At the 100 mg dose (Dose Level 6), 3 of 4 patients achieved stable disease by RECIST v1.1, including tumors with FBXW7, CCNE1, KRAS G12V and TP53 alterations. No dose-limiting toxicities were reported and dose escalation has advanced to 150 mg (Dose Level 7). Individual patients remain on treatment up to 145 days. A poster is being presented at the AACR-NCI-EORTC conference.
Aprea Therapeutics (Nasdaq: APRE) identified a recommended Phase 2 dose (RP2D) of 1,100 mg once daily for ATRN-119 in the monotherapy arm of the ABOYA-119 Phase 1/2a study in advanced solid tumors.
The company is pausing further enrollment in once-daily and twice-daily monotherapy arms to prioritize combination strategies (radiation, antibody-drug conjugates, immune checkpoint inhibitors) based on preclinical synergy; current patients will continue therapy without interruption.
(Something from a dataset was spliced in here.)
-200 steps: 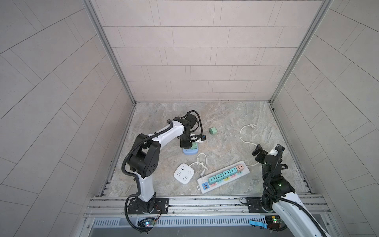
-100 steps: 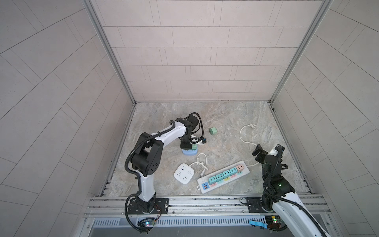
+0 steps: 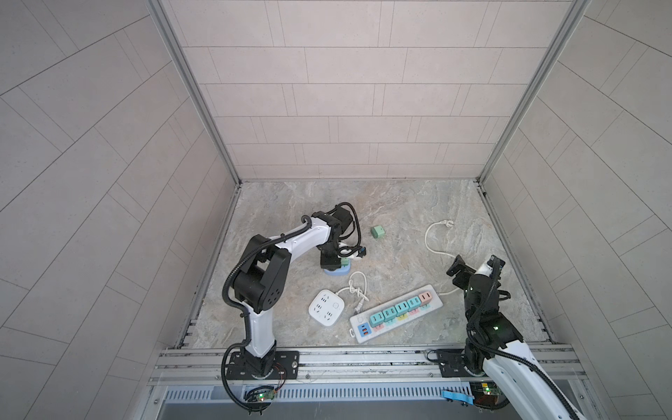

Aprea will present updated ABOYA-119 data on Oct 24, 2025 at the AACR-NCI-EORTC conference. Separately, lead WEE1 program APR-1051 is actively enrolling; patients have received doses up to 150 mg once daily with early disease-stabilization signals. Clinical data for APR-1051 are expected to be reported later this month.
Aprea Therapeutics (Nasdaq: APRE) announced two poster presentations at the EORTC‑NCI‑AACR International Conference on Molecular Targets and Cancer Therapeutics in Boston, Oct 22–26, 2025.
Two abstracts — updated phase 1 data for APR-1051 (WEE1 inhibitor) and updated phase 1/2a data for ATRN-119 (ATR inhibitor) — will be shown as posters on Oct 24, 2025, 12:30–16:00 ET in Exhibit Hall D. Posters will be posted on Aprea’s Investor Resources page the day of presentation.